6502.org Forum  Projects  Code  Documents  Tools  Forum
It is currently Sun Jun 16, 2024 7:37 am

All times are UTC




Post new topic Reply to topic  [ 21 posts ]  Go to page 1, 2  Next
Author Message
 Post subject: Mainframe Class Hardware
PostPosted: Mon Jan 25, 2010 9:15 pm 
Offline

Joined: Sat Jan 04, 2003 10:03 pm
Posts: 1706
I was bored yesterday, and started googling around for the performance of various well-received mainframe computers "back in the day."

To my shock and horror, I discovered two things:

* VAX 11/780 (one of my personal favorite computers to work with, BTW) ran at 1 MIPS.

* IBM System/370-158 ran at 1 MIPS.

These two computers were world-class machines, both considered mainframes (the VAX was marketed as a "super-mini", but let's be realistic, it is a freakin' mainframe!), and both of which ran large-scale enterprises for decades.

I remember (quite fondly) using the 11/780 while attending MVCC. I remember a whole class of people using the computer concurrently during our lab session, and I know for a fact no less than four concurrent labs were in session with mine. That's a total of no less than (20 students times 4 labs) 80 concurrent, interactive user sessions, plus the printers, running compilers, and so on.

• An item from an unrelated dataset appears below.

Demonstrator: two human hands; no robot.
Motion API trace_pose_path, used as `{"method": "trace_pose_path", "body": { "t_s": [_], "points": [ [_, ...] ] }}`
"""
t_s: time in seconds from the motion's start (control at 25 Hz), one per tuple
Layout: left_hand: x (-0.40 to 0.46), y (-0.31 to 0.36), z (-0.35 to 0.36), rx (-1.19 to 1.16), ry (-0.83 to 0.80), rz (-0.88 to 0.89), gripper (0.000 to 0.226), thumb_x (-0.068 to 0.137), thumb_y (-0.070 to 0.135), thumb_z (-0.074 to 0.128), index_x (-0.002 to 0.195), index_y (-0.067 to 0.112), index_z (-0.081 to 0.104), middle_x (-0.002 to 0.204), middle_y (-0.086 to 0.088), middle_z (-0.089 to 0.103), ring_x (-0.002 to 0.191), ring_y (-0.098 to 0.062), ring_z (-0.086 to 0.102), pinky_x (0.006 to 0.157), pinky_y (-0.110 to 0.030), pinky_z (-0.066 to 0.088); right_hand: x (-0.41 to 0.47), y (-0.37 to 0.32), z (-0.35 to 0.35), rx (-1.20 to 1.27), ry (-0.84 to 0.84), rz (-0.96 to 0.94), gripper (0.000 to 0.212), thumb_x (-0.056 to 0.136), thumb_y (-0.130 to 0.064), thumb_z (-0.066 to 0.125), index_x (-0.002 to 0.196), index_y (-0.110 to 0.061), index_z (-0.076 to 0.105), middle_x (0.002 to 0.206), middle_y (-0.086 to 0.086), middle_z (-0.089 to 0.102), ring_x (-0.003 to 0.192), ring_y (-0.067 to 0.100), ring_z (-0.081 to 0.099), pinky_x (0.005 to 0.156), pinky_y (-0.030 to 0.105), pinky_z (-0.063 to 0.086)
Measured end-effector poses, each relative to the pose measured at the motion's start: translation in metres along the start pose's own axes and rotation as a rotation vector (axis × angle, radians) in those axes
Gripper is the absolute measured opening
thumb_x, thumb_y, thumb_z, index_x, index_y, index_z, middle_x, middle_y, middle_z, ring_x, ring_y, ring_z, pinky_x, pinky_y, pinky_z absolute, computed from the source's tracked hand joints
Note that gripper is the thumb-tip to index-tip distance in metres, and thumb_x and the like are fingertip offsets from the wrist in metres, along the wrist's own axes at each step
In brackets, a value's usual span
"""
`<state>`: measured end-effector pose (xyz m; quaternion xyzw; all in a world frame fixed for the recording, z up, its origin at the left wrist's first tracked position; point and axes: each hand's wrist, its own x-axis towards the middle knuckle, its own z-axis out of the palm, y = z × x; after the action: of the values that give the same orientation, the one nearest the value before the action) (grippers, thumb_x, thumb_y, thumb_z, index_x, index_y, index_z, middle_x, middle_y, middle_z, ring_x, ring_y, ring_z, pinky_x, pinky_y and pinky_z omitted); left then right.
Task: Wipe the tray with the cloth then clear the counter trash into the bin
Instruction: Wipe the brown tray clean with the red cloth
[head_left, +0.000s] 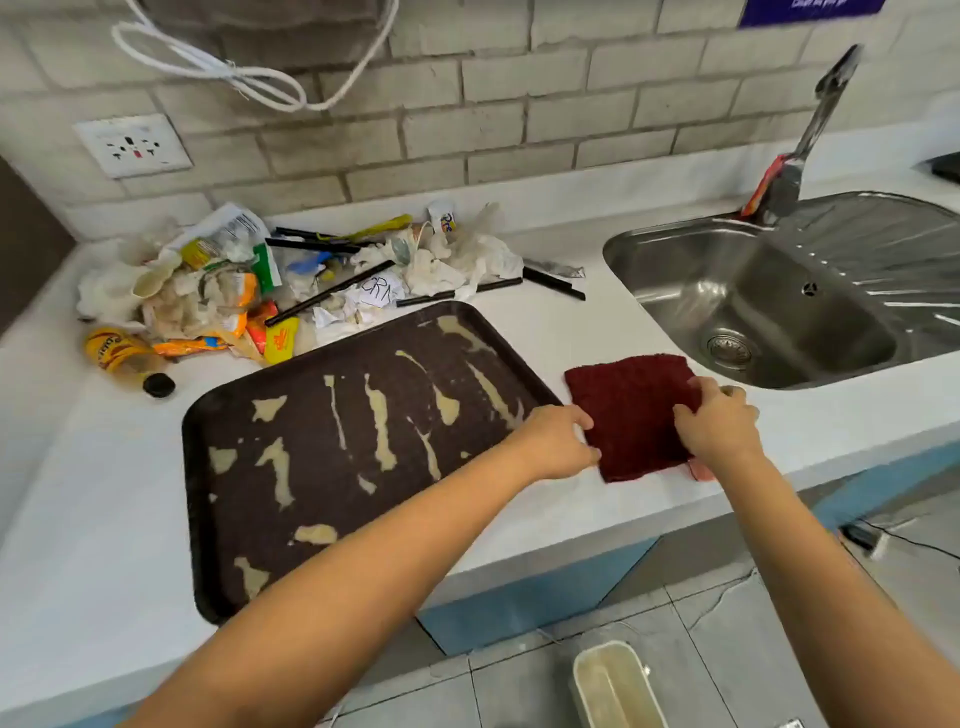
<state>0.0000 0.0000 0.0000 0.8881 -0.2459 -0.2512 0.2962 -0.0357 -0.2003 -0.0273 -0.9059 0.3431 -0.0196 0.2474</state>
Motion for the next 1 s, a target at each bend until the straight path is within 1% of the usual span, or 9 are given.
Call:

All this, on a CPU that is, in essence, a 1MHz CPU.

**WOW**.

The key, of course, is two-fold -- you need an operating system that is designed for real-time processing, which VMS certainly was. Absolutely no I/O API was blocking at the kernel level, and any blocking API you might have used were always implemented as user-level libraries that abstracted the QIO interface on your behalf. Additionally, the underlying hardware was virtually entirely built around DMA.

I should point out that the I/O architecture on "real Mainframes" like the System/3*0 series are, pretty much, indistinguishable from contemporary buses like USB or (especially) Firewire -- DMA driven, high throughput, heavily reliant on interrupts, heavy reliance on CRCs or, in some cases, even ECC codes, etc.

So, this got me thinking about the 6502 and 65816. Here are processors that are capable of keeping up with these otherwise awesome behemoths. Due to the 8-bit bus width, you'll need to drive the clock speed correspondingly higher. A 4MHz 6502 _should_ be able to compare, more or less, in the same ballpark as a VAX 11/780 or S/370-158 in terms of raw processing power (single-threaded). A 3MHz 65816 should be able to compare as well (multitasking).

BTW, I qualified the 6502 and 65816 as single- or multi-tasking because of the ease with which you can switch tasks on each. The 6502 isn't quite so easy -- to run comparable applications on a 6502, assuming an infinite memory space at your disposal, you still have to physically copy the stack and zero pages. (However, you can use external logic to remap those pages.) The 65816 allows you to use a (larger) stack located anywhere in bank 0, and bank-0-configurable "direct" page as well. Heck, the 65816 even has the same address space as a System/360, and like the later versions of the 360, can be augmented with an external address translation unit.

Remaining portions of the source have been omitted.